• [WHAT NEEDS TO BE DONE]
Please produce a character-exact copy of the listing that follows, omitting all images.

*** Opening RECORDS PROVIDED ***

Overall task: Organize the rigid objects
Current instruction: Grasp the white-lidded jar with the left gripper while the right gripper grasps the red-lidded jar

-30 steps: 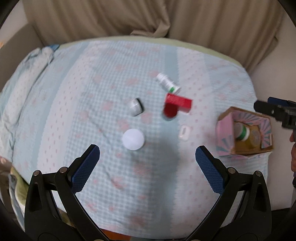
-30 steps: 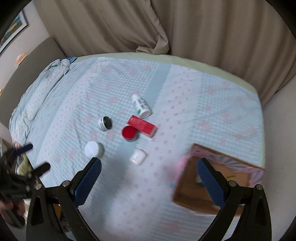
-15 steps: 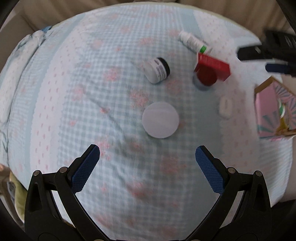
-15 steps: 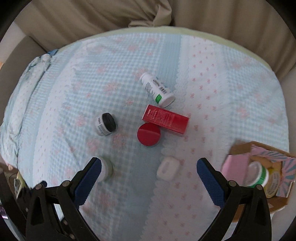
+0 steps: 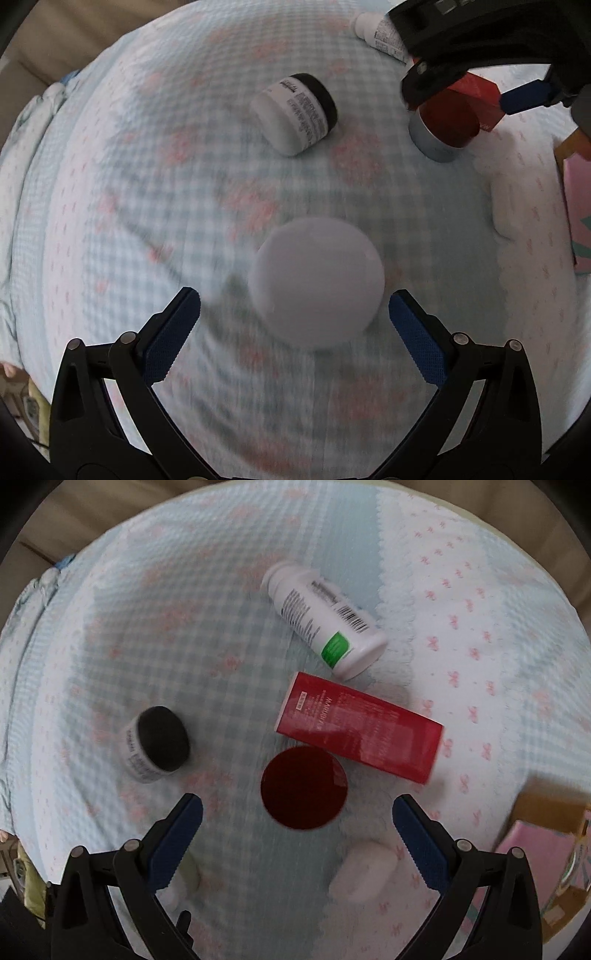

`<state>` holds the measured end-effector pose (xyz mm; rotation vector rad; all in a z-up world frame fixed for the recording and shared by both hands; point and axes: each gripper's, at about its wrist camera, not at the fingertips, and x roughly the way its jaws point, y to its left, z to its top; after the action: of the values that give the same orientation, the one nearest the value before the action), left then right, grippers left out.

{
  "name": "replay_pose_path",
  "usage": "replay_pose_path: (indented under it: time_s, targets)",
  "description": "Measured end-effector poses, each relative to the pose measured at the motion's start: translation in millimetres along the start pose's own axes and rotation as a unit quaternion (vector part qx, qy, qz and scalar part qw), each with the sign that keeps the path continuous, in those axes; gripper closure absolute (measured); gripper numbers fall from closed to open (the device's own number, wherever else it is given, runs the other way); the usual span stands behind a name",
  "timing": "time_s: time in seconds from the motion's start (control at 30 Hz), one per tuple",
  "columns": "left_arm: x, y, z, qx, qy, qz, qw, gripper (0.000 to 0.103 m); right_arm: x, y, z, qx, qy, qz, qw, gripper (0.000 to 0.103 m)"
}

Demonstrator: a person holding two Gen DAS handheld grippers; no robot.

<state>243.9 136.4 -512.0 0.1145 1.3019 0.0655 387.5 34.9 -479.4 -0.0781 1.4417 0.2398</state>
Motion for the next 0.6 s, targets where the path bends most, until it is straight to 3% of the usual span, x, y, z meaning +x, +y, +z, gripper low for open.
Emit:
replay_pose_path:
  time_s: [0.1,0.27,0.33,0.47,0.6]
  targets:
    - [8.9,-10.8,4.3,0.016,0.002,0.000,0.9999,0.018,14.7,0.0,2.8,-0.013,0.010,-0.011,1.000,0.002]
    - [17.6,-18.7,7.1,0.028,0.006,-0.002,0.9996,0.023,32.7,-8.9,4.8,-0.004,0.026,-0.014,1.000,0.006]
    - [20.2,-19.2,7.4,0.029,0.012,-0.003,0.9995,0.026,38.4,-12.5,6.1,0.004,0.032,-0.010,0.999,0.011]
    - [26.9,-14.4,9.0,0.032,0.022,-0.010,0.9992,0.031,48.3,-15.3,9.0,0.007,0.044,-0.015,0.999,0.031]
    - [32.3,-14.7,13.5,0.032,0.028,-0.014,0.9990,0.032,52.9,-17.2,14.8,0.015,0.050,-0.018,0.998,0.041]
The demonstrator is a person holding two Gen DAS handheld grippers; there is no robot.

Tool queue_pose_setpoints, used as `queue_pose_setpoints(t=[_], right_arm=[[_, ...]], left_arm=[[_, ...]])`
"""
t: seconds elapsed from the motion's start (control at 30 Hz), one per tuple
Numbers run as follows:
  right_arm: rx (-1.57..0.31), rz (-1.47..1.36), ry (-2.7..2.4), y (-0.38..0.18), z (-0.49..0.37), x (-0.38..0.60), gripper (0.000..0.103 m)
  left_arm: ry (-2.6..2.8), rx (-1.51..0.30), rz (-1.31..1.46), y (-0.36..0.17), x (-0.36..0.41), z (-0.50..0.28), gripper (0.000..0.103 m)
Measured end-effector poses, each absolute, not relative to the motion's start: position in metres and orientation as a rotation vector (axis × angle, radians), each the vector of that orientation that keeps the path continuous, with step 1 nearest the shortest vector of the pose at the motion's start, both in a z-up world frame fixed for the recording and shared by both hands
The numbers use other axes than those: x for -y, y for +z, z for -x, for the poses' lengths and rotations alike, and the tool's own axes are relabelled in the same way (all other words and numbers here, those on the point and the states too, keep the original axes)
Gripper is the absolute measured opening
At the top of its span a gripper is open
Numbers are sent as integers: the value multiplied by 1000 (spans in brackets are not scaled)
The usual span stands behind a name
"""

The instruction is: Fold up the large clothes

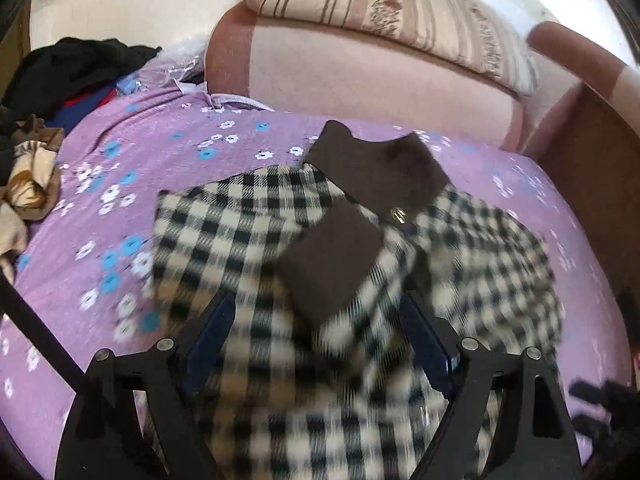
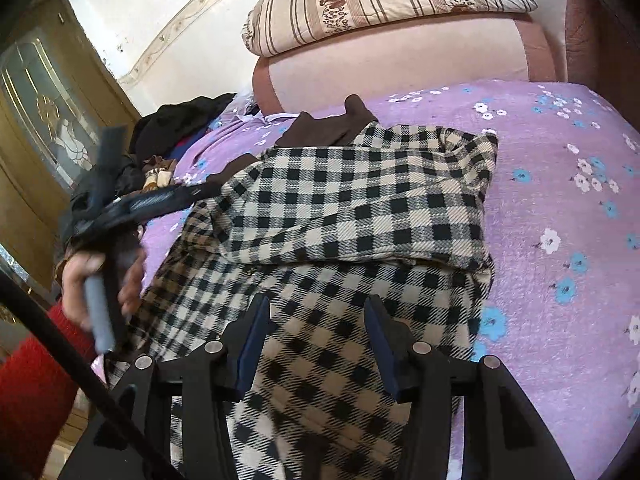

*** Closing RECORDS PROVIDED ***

• [REPLY]
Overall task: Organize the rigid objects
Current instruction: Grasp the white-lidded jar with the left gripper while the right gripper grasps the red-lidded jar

-30 steps: 
-30 steps: 
-15 steps: 
-15 steps: 
+0 steps: 

`<state>` holds the measured end-effector pose (xyz mm; rotation vector rad; all in a z-up world frame fixed for the recording and shared by both hands; point and axes: each gripper's, at about its wrist camera, not at the fingertips, and x roughly the way its jaws point, y to its left, z to its top; after the action: of the values that give the same orientation, the one nearest the value before the action), left then right, grippers left out.

{
  "name": "replay_pose_path",
  "usage": "replay_pose_path: (indented under it: time_s, targets)",
  "description": "Measured end-effector poses, each relative to the pose measured at the motion's start: translation in millimetres along the start pose's own axes and rotation as a unit quaternion (vector part qx, qy, qz and scalar part qw), each with the sign that keeps the path continuous, in those axes; gripper closure absolute (measured); gripper numbers fall from closed to open (the device's own number, wherever else it is given, runs the other way); the usual span stands behind a name",
  "timing": "time_s: time in seconds from the motion's start (control at 30 Hz), one per tuple",
  "columns": "left_arm: x, y, z, qx, qy, qz, qw, gripper (0.000 to 0.103 m); right_arm: x, y, z, qx, qy, qz, qw, gripper (0.000 to 0.103 m)"
}

Demonstrator: a person holding two Gen DAS handheld grippers; no robot.

<state>243.9 136.4 -512.0 0.1145 1.3019 0.0655 387.5 34.9 -479.4 -0.0781 1.4417 0.2398</state>
Motion for the next 0.6 s, targets where the path bends most, until it is straight to 3% of the usual span, x, y, z meaning +x, +y, +z, gripper low for open.
Emit:
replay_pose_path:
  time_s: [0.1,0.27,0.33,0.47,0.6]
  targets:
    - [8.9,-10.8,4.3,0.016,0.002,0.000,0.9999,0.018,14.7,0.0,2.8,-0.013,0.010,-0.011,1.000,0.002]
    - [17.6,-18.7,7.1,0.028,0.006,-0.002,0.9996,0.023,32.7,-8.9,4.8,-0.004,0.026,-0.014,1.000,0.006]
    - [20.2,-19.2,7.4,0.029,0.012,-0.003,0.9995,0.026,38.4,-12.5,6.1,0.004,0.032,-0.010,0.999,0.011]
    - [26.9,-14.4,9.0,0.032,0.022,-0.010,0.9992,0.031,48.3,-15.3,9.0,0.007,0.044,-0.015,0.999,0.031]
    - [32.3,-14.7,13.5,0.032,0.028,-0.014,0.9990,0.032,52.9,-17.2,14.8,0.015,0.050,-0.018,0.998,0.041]
The demonstrator is a person holding two Gen DAS handheld grippers; there is no robot.

Tool queue_pose_setpoints, used as `queue_pose_setpoints(t=[_], right_arm=[[_, ...]], left_arm=[[_, ...]])`
"""
t: seconds elapsed from the motion's start (control at 30 Hz), one per tuple
Numbers run as follows:
  right_arm: rx (-1.57..0.31), rz (-1.47..1.36), ry (-2.7..2.4), y (-0.38..0.18), z (-0.49..0.37), x (-0.38..0.60), gripper (0.000..0.103 m)
  left_arm: ry (-2.6..2.8), rx (-1.51..0.30), rz (-1.31..1.46), y (-0.36..0.17), x (-0.36..0.41), z (-0.50..0.28), gripper (0.000..0.103 m)
Measured end-effector poses, each absolute, not relative to the motion's start: position in metres and orientation as a rotation vector (axis × angle, radians), each the vector of that orientation that keeps the path continuous, with step 1 nearest the shortest vector of the pose at the motion's start, both in a z-up world frame fixed for the recording and shared by both hands
The numbers use other axes than those: x for -y, y for +z, z for -x, for the poses' lengths and rotations alike, and the tool's own axes are relabelled in the same way (all other words and numbers here, those on the point and the states too, keep the original axes)
Gripper is the absolute measured opening
At the top of its span a gripper is open
Numbers are sent as integers: the value multiplied by 1000 (spans in brackets are not scaled)
The usual span stands behind a name
"""

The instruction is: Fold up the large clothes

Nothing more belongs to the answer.